Stored data:

■ ■ ■ ■ ■ ■ ■

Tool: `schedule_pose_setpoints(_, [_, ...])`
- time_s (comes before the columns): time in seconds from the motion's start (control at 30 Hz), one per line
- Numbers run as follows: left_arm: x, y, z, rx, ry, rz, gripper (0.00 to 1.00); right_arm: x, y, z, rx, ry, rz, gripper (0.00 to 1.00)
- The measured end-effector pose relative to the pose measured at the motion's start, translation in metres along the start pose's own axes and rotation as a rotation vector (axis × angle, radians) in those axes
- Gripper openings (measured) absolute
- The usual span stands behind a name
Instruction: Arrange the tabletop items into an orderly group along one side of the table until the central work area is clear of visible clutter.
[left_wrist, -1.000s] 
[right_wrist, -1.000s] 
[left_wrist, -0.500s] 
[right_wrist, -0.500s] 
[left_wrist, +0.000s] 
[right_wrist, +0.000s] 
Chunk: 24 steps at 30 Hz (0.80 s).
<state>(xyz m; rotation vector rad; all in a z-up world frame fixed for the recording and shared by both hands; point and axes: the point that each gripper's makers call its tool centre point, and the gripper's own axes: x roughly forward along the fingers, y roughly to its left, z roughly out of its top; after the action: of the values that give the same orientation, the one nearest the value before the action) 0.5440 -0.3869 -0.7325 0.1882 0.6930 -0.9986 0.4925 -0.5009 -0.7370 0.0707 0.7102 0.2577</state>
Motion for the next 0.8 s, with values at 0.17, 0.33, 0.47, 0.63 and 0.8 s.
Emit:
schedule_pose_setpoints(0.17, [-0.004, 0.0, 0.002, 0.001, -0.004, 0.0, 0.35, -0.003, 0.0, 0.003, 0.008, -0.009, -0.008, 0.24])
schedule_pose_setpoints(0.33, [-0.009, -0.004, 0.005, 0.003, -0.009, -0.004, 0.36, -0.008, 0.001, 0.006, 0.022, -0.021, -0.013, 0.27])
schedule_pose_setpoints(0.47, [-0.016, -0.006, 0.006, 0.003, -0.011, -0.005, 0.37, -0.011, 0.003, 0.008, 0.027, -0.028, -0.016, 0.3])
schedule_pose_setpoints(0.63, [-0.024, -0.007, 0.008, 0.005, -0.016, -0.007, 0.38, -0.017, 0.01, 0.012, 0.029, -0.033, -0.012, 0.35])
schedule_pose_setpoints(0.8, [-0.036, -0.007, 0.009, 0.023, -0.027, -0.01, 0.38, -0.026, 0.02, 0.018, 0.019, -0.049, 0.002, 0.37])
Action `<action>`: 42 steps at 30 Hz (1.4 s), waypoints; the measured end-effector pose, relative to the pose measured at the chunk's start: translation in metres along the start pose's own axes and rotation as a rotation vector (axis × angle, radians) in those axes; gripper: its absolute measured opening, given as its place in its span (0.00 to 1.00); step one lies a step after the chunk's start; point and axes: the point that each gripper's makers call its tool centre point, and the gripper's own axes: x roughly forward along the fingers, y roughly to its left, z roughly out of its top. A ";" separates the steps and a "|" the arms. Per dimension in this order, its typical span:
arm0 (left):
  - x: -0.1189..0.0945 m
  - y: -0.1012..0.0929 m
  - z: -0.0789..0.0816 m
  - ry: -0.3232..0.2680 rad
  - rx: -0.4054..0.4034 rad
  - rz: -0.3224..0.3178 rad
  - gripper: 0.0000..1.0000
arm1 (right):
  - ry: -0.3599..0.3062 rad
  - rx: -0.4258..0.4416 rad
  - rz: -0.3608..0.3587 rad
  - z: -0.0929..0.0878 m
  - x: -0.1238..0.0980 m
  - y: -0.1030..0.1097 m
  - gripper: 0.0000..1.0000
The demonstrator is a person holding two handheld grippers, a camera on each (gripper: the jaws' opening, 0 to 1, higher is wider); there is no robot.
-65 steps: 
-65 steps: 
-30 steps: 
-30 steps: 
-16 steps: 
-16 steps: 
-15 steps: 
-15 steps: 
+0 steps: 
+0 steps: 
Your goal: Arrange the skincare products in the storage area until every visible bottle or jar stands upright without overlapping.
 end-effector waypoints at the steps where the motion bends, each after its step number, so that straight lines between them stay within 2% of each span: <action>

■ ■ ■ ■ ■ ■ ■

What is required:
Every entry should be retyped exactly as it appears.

Solution below:
Tool: `schedule_pose_setpoints(_, [_, ...])`
- time_s (comes before the columns): time in seconds from the motion's start (control at 30 Hz), one per line
- Numbers run as follows: left_arm: x, y, z, rx, ry, rz, gripper (0.00 to 1.00); right_arm: x, y, z, rx, ry, rz, gripper (0.00 to 1.00)
- The measured end-effector pose relative to the pose measured at the motion's start, translation in metres along the start pose's own axes and rotation as a rotation vector (axis × angle, radians) in those axes
- Gripper openings (measured) absolute
- The usual span stands behind a name
Instruction: Arrange the tabletop items into an orderly group along one side of the table until the central work area is clear of visible clutter.
[left_wrist, -1.000s] 
[right_wrist, -1.000s] 
[left_wrist, -0.500s] 
[right_wrist, -0.500s] 
[left_wrist, +0.000s] 
[right_wrist, +0.000s] 
Chunk: 24 steps at 30 Hz (0.80 s).
<state>(xyz m; rotation vector rad; all in a z-up world frame fixed for the recording and shared by both hands; point and axes: the point that each gripper's makers call its tool centre point, and the gripper's own axes: x roughly forward along the fingers, y roughly to its left, z roughly out of its top; after the action: of the values that give the same orientation, the one nearest the value before the action) 0.5440 -0.3869 -0.7325 0.1882 0.6930 -0.9986 0.4925 -0.5009 -0.7370 0.0707 0.7102 0.2577</state>
Motion for the next 0.8 s, with values at 0.17, 0.33, 0.47, 0.63 and 0.8 s.
Emit:
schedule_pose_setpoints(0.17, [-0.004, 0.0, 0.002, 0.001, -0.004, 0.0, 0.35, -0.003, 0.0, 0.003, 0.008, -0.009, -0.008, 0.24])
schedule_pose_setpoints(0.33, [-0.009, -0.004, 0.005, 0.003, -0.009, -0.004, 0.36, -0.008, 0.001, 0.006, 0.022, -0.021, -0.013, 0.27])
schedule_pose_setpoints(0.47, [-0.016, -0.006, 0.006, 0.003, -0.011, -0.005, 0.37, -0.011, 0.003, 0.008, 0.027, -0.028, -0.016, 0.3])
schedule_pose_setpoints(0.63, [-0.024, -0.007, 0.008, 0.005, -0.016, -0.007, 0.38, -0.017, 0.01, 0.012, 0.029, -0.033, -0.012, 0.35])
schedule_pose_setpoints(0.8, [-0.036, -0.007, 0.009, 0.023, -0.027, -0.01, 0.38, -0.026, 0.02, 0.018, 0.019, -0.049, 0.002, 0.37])
Action `<action>`: 42 steps at 30 Hz (1.4 s), waypoints; the measured end-effector pose, relative to the pose measured at the chunk's start: translation in metres along the start pose's own axes and rotation as a rotation vector (axis × angle, radians) in those axes; gripper: its absolute measured opening, given as its place in its span (0.00 to 1.00); step one lies a step after the chunk's start; point and axes: the point that each gripper's makers call its tool centre point, and the gripper's own axes: x roughly forward along the fingers, y roughly to its left, z roughly out of its top. A ";" separates the steps and a "|" the arms. Per dimension in this order, its typical span:
arm0 (left):
  - x: -0.1189..0.0945 m
  - y: -0.1012..0.0929 m
  - z: -0.0789..0.0816 m
  - ry: -0.3232..0.2680 rad
  - rx: -0.4054..0.4034 rad
  - rz: -0.3224..0.3178 rad
  - gripper: 0.0000..1.0000
arm1 (right):
  - ry: -0.3599..0.3062 rad
  - rx: -0.4258..0.4416 rad
  - rz: -0.3608..0.3587 rad
  - z: -0.0929..0.0878 m
  - x: -0.1238..0.0980 m
  - y: -0.1030..0.1097 m
  - gripper: 0.0000..1.0000
The demonstrator is a person holding two handheld grippers, a camera on each (gripper: the jaws' opening, 0 to 1, higher is wider); there is no robot.
-65 steps: 
-65 steps: 
-30 steps: 
-30 steps: 
-16 steps: 
-16 steps: 
-15 steps: 
-15 steps: 
+0 steps: 
+0 steps: 
Your goal: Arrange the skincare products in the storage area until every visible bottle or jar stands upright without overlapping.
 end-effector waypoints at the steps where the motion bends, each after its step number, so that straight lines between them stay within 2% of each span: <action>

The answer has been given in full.